# The task:
Output range, inclusive: from the line containing "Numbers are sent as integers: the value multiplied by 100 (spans" to the line containing "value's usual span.". Restate those lines from the data below word for word and only those.

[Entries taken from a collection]
☆ ☆ ☆

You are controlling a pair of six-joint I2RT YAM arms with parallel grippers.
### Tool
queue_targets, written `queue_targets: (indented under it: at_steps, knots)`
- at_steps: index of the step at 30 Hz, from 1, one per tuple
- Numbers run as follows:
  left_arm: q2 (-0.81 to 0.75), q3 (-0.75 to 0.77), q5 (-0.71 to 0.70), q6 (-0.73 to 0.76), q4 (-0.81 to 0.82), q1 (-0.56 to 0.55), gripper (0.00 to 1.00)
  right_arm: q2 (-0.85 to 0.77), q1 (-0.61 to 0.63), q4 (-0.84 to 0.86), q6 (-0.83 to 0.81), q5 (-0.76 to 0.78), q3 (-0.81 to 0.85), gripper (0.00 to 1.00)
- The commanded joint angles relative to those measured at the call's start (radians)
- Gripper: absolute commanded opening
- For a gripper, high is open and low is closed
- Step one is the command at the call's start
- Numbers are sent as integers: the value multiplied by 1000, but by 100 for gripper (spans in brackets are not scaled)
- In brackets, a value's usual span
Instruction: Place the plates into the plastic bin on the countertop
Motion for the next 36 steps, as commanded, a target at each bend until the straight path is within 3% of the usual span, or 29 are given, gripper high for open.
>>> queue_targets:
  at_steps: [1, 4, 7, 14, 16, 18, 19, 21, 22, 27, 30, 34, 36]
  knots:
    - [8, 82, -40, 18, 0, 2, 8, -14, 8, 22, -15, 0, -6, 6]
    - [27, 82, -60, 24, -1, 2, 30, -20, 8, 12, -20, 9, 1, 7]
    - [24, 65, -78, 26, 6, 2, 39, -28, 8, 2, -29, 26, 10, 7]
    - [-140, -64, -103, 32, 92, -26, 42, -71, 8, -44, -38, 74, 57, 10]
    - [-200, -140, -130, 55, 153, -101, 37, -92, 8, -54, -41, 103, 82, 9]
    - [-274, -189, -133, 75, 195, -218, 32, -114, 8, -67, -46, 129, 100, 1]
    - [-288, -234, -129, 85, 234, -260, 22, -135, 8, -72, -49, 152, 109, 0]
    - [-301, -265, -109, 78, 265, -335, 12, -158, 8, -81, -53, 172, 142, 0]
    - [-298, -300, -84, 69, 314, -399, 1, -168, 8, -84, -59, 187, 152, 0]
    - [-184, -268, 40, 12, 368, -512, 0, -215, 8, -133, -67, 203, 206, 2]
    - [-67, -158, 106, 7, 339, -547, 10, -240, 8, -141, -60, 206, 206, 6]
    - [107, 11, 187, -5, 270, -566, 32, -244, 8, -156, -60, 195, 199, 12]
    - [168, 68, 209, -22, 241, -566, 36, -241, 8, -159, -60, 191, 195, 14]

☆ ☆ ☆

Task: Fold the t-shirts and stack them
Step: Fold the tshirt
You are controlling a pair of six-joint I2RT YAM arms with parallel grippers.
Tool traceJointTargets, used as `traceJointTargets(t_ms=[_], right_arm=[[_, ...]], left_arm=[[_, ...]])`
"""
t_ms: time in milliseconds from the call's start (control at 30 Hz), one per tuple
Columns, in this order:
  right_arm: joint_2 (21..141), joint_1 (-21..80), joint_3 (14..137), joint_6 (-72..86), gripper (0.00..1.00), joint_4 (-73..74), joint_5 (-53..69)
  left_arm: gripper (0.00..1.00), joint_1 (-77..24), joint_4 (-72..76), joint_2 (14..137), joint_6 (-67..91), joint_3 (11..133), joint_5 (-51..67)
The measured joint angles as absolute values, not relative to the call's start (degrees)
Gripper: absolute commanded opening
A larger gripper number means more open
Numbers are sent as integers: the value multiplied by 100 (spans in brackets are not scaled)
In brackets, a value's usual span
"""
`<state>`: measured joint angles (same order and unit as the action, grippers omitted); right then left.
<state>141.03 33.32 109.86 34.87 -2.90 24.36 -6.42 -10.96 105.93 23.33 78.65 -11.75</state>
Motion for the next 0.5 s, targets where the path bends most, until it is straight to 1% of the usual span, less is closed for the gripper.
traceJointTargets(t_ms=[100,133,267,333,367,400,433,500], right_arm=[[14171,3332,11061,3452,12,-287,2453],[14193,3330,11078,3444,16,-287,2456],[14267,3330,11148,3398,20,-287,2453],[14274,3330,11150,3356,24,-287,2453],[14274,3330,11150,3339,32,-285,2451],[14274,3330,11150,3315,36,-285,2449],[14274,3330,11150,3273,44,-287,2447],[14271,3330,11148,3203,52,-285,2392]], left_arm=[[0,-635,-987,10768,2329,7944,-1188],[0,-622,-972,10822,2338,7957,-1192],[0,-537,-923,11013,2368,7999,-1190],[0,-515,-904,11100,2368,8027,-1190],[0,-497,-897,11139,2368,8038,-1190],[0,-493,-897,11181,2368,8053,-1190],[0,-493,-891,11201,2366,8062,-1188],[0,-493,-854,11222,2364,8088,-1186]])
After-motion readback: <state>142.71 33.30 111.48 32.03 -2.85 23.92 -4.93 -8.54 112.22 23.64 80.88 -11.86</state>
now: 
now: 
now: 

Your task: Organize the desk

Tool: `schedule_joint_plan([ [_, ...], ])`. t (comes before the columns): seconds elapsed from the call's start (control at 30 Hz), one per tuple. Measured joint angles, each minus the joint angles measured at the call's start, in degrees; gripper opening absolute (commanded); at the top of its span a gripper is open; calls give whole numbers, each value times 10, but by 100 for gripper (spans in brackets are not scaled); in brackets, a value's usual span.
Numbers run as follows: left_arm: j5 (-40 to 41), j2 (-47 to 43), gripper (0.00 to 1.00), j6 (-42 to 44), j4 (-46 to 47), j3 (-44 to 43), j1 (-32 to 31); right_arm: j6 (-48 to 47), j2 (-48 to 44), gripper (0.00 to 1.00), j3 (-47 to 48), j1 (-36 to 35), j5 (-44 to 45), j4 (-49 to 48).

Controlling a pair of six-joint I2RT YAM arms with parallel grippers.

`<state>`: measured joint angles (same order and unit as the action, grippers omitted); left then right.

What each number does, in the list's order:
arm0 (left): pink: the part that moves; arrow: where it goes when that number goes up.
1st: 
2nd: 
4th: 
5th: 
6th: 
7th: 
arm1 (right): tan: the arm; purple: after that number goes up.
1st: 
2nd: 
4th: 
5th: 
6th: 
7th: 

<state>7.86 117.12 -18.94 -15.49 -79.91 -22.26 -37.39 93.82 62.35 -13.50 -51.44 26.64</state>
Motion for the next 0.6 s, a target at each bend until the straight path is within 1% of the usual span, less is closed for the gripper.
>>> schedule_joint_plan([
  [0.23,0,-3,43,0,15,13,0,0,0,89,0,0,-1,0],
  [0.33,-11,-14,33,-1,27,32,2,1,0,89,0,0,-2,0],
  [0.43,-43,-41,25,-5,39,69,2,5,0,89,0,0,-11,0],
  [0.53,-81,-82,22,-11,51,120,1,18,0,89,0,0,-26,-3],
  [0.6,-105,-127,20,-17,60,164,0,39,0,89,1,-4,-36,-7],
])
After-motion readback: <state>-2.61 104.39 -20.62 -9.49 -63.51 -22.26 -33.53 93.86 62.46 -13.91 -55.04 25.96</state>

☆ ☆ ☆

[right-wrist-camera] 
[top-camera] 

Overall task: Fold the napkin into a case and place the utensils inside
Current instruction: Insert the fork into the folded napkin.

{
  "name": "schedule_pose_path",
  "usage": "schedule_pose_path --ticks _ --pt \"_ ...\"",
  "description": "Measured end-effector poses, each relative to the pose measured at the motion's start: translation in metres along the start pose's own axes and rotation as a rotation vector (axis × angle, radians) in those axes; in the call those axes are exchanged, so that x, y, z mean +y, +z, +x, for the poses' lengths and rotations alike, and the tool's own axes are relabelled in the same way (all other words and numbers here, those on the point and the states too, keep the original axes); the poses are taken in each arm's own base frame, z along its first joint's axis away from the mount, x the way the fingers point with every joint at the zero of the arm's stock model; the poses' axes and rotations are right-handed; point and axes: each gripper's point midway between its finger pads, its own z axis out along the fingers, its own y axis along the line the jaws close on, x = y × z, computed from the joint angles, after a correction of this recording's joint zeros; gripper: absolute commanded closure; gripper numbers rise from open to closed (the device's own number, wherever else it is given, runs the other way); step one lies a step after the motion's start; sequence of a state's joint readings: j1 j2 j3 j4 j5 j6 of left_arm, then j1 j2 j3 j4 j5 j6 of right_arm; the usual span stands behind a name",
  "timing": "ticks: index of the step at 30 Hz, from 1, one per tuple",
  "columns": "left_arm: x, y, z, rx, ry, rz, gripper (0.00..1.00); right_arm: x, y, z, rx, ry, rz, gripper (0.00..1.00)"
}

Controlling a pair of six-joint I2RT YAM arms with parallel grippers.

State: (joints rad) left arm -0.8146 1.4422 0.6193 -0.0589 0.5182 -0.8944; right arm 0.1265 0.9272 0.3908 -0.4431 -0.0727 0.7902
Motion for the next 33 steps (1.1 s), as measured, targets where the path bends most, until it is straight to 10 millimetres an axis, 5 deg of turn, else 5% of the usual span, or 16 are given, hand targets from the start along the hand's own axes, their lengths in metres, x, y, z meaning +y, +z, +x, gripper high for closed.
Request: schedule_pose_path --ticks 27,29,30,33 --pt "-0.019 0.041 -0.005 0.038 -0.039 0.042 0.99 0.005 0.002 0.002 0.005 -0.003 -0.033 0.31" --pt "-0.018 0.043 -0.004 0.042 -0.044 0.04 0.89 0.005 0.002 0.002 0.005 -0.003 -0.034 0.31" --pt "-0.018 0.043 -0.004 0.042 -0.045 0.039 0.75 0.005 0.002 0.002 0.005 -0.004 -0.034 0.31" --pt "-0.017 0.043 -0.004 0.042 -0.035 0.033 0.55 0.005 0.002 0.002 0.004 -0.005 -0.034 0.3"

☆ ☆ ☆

# Response box:
Numbers are sent as integers: the value multiplied by 100 (spans in brackets are not scaled)
In brackets, a value's usual span
"""
`<state>`: measured joint angles (same order and unit as the action, grippers omitted); right then left.
<state>141.03 33.32 109.86 34.87 -2.90 24.36 -6.42 -10.96 105.93 23.33 78.65 -11.75</state>
Motion for the next 0.5 s, targets where the path bends most, until it is straight to 1% of the usual span, less is closed for the gripper.
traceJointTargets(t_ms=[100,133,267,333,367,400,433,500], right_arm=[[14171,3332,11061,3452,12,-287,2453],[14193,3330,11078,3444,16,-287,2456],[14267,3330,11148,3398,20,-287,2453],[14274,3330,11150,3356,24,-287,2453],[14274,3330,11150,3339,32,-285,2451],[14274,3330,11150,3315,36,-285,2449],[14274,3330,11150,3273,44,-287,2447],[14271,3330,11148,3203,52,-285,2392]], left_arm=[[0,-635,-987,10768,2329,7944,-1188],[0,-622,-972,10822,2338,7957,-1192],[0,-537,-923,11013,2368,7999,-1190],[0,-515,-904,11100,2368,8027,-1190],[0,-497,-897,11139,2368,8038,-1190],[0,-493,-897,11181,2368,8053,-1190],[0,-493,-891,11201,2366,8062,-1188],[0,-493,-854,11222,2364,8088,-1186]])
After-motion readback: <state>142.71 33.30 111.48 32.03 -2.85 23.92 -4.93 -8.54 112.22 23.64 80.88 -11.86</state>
now: 
now: 
now: 

Your task: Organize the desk

Tool: `schedule_joint_plan([ [_, ...], ])`. t (comes before the columns): seconds elapsed from the call's start (control at 30 Hz), one per tuple. Measured joint angles, each minus the joint angles measured at the call's start, in degrees; gripper opening absolute (commanded); at the top of its span a gripper is open; calls give whole numbers, each value times 10, but by 100 for gripper (spans in brackets are not scaled); in brackets, a value's usual span.

The answer requires no additions.